Os trabalhadores exercitavam as gargantas, cantando temas populares, e exercitavam a língua, falando sobre a vida do dia a dia, falando das coisas mais triviais, até da vida alheia.

 As Desfolhadas

Quando o milho atingia o seu estado de maturação era cortado e transportado para as eiras e estava pronto a ser desfolhado.

As desfolhadas eram feitas geralmente à noite. Os lavradores contactavam um certo número de pessoas, geralmente os vizinhos, de acordo com a quantidade de milho que havia para esfolhar. Usualmente as pessoas faziam o serviço sem qualquer remuneração pecuniária, por favor, aceitando apenas comida e bebida.

Durante a desfolhada as pessoas cantavam canções tradicionais, havendo despiques entre vários grupos.

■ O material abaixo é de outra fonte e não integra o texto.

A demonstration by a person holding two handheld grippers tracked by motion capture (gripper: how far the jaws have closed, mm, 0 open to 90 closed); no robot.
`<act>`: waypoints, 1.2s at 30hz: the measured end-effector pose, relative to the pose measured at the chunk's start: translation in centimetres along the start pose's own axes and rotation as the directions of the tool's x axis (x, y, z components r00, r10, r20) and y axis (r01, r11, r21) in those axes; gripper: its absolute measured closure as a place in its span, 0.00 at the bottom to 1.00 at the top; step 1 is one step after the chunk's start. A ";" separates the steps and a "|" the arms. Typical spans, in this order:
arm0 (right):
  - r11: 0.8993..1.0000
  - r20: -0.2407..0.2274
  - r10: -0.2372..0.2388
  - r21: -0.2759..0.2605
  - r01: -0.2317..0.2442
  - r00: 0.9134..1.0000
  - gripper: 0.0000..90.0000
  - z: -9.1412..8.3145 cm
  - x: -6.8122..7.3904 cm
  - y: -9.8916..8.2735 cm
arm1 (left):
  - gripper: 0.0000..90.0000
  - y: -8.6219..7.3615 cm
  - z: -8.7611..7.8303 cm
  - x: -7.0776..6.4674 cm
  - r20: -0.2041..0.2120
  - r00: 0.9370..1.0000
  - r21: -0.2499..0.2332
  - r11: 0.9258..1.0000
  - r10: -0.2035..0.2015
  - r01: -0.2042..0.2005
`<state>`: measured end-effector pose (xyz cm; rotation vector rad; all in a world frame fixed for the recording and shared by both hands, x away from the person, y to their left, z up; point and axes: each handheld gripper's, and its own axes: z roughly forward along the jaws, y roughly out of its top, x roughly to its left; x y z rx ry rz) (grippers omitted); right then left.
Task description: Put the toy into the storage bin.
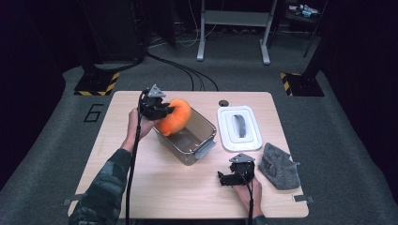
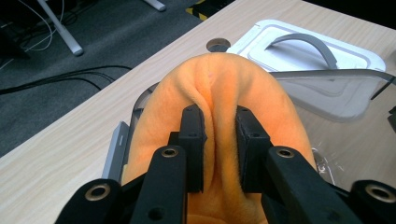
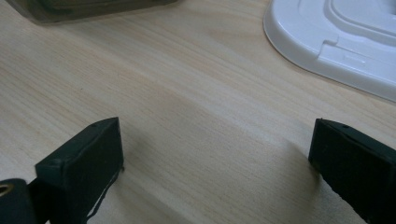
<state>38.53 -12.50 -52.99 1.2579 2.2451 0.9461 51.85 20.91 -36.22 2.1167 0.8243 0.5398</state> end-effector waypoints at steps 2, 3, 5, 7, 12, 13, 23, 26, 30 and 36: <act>1.000 0.000 -0.007 0.002 0.007 1.000 0.03 0.0 0.0 0.0 | 0.84 -0.1 0.2 -0.1 -0.003 1.000 0.002 1.000 -0.002 0.002; 1.000 0.000 -0.007 0.002 0.007 1.000 0.03 0.0 0.0 0.0 | 0.84 -0.1 0.3 -0.1 -0.006 1.000 0.006 1.000 0.006 -0.006; 1.000 0.001 -0.010 0.000 0.010 1.000 0.03 0.0 0.0 0.0 | 0.84 0.0 0.4 -0.3 -0.014 1.000 0.017 1.000 0.019 -0.019; 1.000 0.002 -0.012 -0.001 0.012 1.000 0.03 0.0 -0.1 0.0 | 0.84 0.0 0.6 -0.5 -0.019 1.000 0.021 1.000 0.020 -0.020; 1.000 0.001 -0.013 0.000 0.013 1.000 0.03 0.0 0.0 0.0 | 0.83 0.1 0.9 -0.7 -0.038 0.998 0.051 0.997 0.056 -0.054; 1.000 0.002 -0.013 -0.002 0.013 1.000 0.03 0.0 0.0 0.0 | 0.83 0.0 1.0 -0.7 -0.035 0.998 0.060 0.997 0.057 -0.055; 1.000 0.001 -0.012 0.000 0.012 1.000 0.03 0.0 -0.1 0.0 | 0.79 -0.4 1.9 -0.5 -0.032 0.999 0.103 0.994 0.029 -0.025; 1.000 0.001 -0.012 -0.001 0.012 1.000 0.03 0.0 0.0 0.0 | 0.75 -0.5 2.2 -0.4 -0.033 0.999 0.113 0.994 0.012 -0.009; 1.000 -0.001 -0.011 -0.002 0.011 1.000 0.03 0.0 0.0 0.0 | 0.62 -0.5 2.0 -0.3 -0.028 0.999 0.101 0.995 -0.019 0.021; 1.000 -0.002 -0.012 -0.001 0.012 1.000 0.03 0.0 -0.1 0.0 | 0.52 -0.1 1.0 -0.7 -0.015 1.000 0.076 0.997 -0.020 0.021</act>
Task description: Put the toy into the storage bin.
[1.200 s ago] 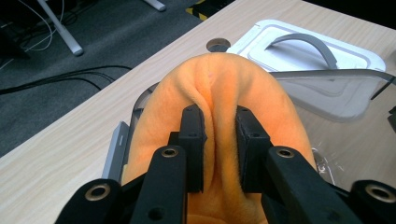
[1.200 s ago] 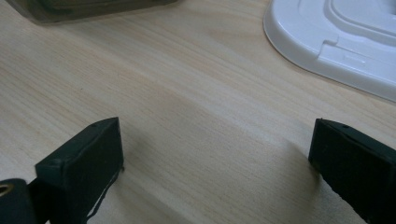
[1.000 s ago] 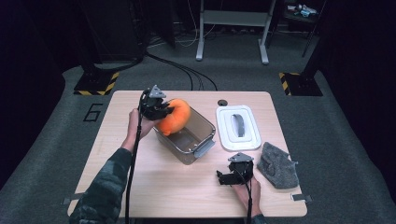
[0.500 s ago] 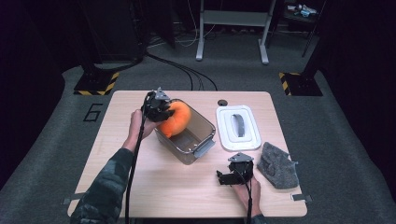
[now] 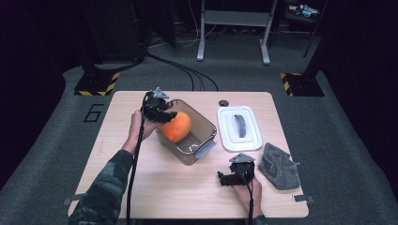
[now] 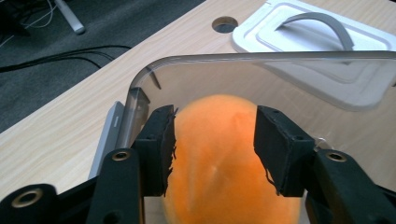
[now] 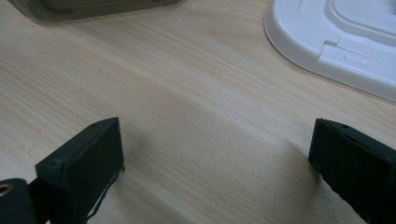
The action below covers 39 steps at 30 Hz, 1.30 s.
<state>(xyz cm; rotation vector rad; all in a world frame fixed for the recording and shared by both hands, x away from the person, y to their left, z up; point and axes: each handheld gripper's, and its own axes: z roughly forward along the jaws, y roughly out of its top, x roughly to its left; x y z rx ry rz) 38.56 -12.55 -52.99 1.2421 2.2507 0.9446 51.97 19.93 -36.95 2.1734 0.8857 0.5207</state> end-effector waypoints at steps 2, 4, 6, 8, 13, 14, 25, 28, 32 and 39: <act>1.000 0.000 0.001 0.000 -0.001 1.000 0.03 0.0 0.0 0.0 | 0.51 0.0 0.1 -0.2 0.019 1.000 0.016 1.000 -0.002 0.002; 1.000 0.000 0.002 -0.001 -0.002 1.000 0.03 0.0 0.0 0.0 | 0.50 0.0 0.3 -0.4 0.032 0.999 0.032 0.999 0.002 -0.003; 1.000 -0.001 0.006 0.002 -0.006 1.000 0.03 0.0 0.0 0.0 | 0.50 0.0 0.7 -0.5 0.043 0.999 0.058 0.998 0.008 -0.011; 1.000 -0.001 0.004 0.001 -0.004 1.000 0.03 0.0 0.0 0.0 | 0.52 0.0 1.1 -0.7 0.053 0.999 0.078 0.997 0.010 -0.014; 1.000 0.000 -0.001 0.001 0.001 1.000 0.03 0.0 0.0 0.0 | 0.59 -0.3 2.6 -0.8 0.063 0.998 0.175 0.984 0.006 -0.017; 1.000 0.001 -0.002 0.001 0.002 1.000 0.03 0.0 0.0 0.0 | 0.60 -0.4 3.0 -0.8 0.065 0.998 0.189 0.982 -0.002 -0.011; 1.000 0.002 0.000 0.000 0.000 1.000 0.03 0.0 0.0 0.0 | 0.67 -1.1 4.2 -0.8 0.058 0.998 0.222 0.975 -0.024 0.011; 1.000 0.000 0.003 -0.001 -0.003 1.000 0.03 0.0 0.1 0.0 | 0.67 -1.0 4.5 -0.8 0.063 0.997 0.241 0.970 -0.035 0.019; 1.000 0.001 0.002 0.000 -0.002 1.000 0.03 0.0 0.0 0.0 | 0.65 -1.0 4.0 -0.6 0.066 0.996 0.216 0.976 -0.056 0.040; 1.000 0.002 -0.002 0.000 0.002 1.000 0.03 0.0 0.0 0.0 | 0.46 -1.1 2.6 0.1 0.043 0.994 0.152 0.984 -0.103 0.095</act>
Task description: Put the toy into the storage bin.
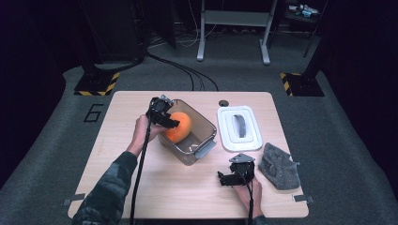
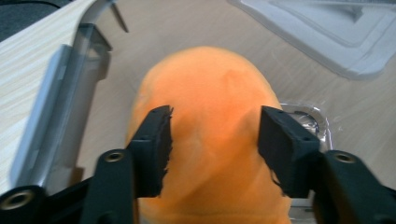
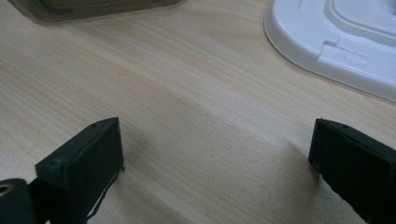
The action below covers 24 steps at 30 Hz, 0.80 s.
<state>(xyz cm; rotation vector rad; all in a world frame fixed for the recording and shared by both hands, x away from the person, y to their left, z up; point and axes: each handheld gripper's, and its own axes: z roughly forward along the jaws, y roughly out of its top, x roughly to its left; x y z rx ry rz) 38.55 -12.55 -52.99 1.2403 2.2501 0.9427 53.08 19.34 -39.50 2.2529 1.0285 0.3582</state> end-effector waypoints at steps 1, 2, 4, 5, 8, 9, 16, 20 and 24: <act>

Um dos melhores divertimentos era o aparecimento da espiga rainha, espiga de milho vermelho, dando direito ao felizardo que a encontrar, de abraçar todos os circunstantes.

Apareciam, na desfolhada, pessoas mascaradas que ao chegarem cumprimentavam todos os presentes e com as suas brincadeiras entretinham as pessoas.

No final da desfolhada serviam-se aos presentes diversas iguarias e vinho. Depois cantava-se e dançava-se ao som de concertinas, violas e harmónicos. Os homens escolhiam o seu par e entravam na dança.

Os moços solteiros aproveitavam estes serões para fazerem a corte ás raparigas que mais lhes agradavam.

 As Malhadas ou Malhas

A malhada do centeio e trigo é um serviço violento, feito em dias de muito sol e calor.

Os malhadores são escolhidos entre os homens mais possantes e robustos da vizinhança, os quais empregam a força que podem, puxando pelos malhos e manifestam a sua alegria e satisfação dando afoitos uníssonos

No final do trabalho servem-se aos malhadores diversas iguarias e vinho. Enquanto comem e bebem, as raparigas da casa vão esconder entre a palha da eira o ramo, que é um ramo de flores acompanhado de pão trigo, chouriço ou doce, destinado ao primeiro malhador que o encontrar.

 O Linho

Até meados deste século, muitas famílias rurais de Entre-Douro e Minho produziam o seu próprio tecido de linho para satisfazer grande parte das suas necessidades em vestuário e em peças brancas para uso doméstico. Por isso, lá dizia o ditado:

Gente do Minho veste pano de linho…

Os trabalhos do linho, desde a sementeira da linhaça até ao acabamento do bragal, decorriam num ciclo demorado que ia de 12 meses a 18 meses, aqui e ali marcado por rituais mais intensos como eram os casos do “arreigar o linho”, das espadeladas e das fiadas.

Perdeu-se já grande parte dos pormenores como cantares, ditados, brincadeiras, mas o essencial daquelas tradições ainda permanece gravado na memória das pessoas mais antigas.